勤務間インターバルについては、EU諸国では、おおむね「24時間につき最低連続11時間の休息時間」が義務化されており、厳密に規制されている状況です。
しかし、日本ではまだ規制の具体的な議論には進んでおらず、まずは環境整備といった段階です。助成金を支給するなどにより、制度の普及促進が進められています
そのための検討を行うのがこの検討会です。

今回(第2回目)の議事は、「国内企業の取り組みについて(事例発表)」ということで、事例がいくつか紹介されています。
その一つとして、インターバルの時間数を、まずは「最低8時間を義務、10時間を努力義務」に設定している事例が紹介されています(資料・国内企業の発表資料の「1」)。
なお、この企業では、22時を過ぎると、社員のPC画面にアラートを表示するなどの工夫をしており、そのようなシステムが参考になるということだと思われます。
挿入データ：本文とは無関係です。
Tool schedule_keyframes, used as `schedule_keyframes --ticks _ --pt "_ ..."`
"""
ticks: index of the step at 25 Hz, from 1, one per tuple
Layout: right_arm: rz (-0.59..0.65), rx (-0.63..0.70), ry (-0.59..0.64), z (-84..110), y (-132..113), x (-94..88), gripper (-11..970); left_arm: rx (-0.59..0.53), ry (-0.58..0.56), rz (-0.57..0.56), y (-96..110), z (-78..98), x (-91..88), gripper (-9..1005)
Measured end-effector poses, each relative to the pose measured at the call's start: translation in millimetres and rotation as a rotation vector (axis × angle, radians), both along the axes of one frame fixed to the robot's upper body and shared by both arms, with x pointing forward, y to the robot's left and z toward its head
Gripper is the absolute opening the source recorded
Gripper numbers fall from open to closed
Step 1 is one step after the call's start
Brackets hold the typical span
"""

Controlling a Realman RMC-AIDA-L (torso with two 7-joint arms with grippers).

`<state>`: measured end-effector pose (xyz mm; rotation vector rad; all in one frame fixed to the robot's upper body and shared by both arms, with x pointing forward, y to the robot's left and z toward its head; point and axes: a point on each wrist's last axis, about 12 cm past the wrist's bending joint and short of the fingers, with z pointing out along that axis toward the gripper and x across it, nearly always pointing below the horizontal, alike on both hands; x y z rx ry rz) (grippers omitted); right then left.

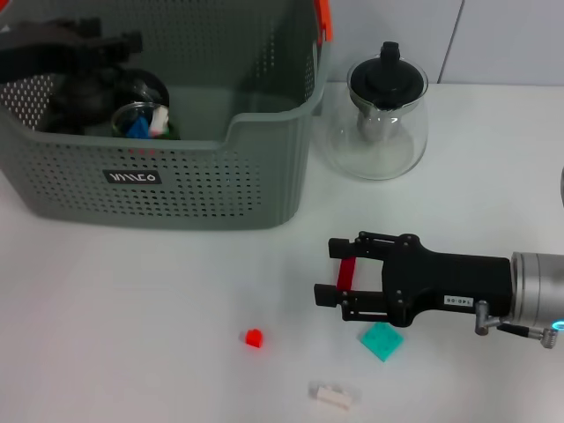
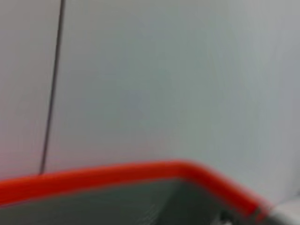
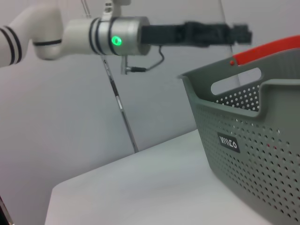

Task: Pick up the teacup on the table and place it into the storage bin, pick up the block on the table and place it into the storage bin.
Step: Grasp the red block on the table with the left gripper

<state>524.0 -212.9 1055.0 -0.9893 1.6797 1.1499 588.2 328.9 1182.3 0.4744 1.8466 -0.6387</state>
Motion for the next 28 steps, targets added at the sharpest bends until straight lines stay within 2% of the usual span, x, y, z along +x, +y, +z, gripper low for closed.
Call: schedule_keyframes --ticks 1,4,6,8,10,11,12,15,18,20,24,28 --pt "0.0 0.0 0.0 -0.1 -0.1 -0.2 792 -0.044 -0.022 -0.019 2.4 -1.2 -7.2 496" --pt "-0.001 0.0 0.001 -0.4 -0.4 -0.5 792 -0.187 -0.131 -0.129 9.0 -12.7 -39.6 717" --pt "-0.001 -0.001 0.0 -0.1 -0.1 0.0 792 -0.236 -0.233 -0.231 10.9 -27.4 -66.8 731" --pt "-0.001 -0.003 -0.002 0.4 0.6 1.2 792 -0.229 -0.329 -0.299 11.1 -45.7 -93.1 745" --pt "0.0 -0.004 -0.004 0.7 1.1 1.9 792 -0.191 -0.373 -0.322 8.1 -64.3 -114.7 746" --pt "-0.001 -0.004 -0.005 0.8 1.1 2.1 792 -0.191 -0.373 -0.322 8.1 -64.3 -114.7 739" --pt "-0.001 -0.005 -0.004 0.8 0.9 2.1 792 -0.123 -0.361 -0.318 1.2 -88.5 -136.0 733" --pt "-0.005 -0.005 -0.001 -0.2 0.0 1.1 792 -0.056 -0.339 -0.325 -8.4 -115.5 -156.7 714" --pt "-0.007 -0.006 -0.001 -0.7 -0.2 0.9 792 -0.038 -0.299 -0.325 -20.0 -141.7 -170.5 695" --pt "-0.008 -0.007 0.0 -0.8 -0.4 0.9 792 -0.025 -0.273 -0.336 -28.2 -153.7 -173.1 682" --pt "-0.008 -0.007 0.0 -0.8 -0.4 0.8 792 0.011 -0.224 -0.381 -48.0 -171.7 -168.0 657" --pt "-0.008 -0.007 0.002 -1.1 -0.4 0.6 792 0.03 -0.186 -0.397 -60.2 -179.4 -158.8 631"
今後、「11時間を義務」という規制を法律に規定するところまで検討・議論が進められて行くのか、動向に注目です。

検討会の配布資料については、こちらをご覧ください。
<第2回勤務間インターバル制度普及促進のための有識者検討会/配付資料>
http://www.mhlw.go.jp/stf/shingi2/0000171208.html

なお、助成金(「職場意識改善助成金(勤務間インターバル導入コース)」)の対象となるインターバルの時間数は、最低で「9時間以上」とされています。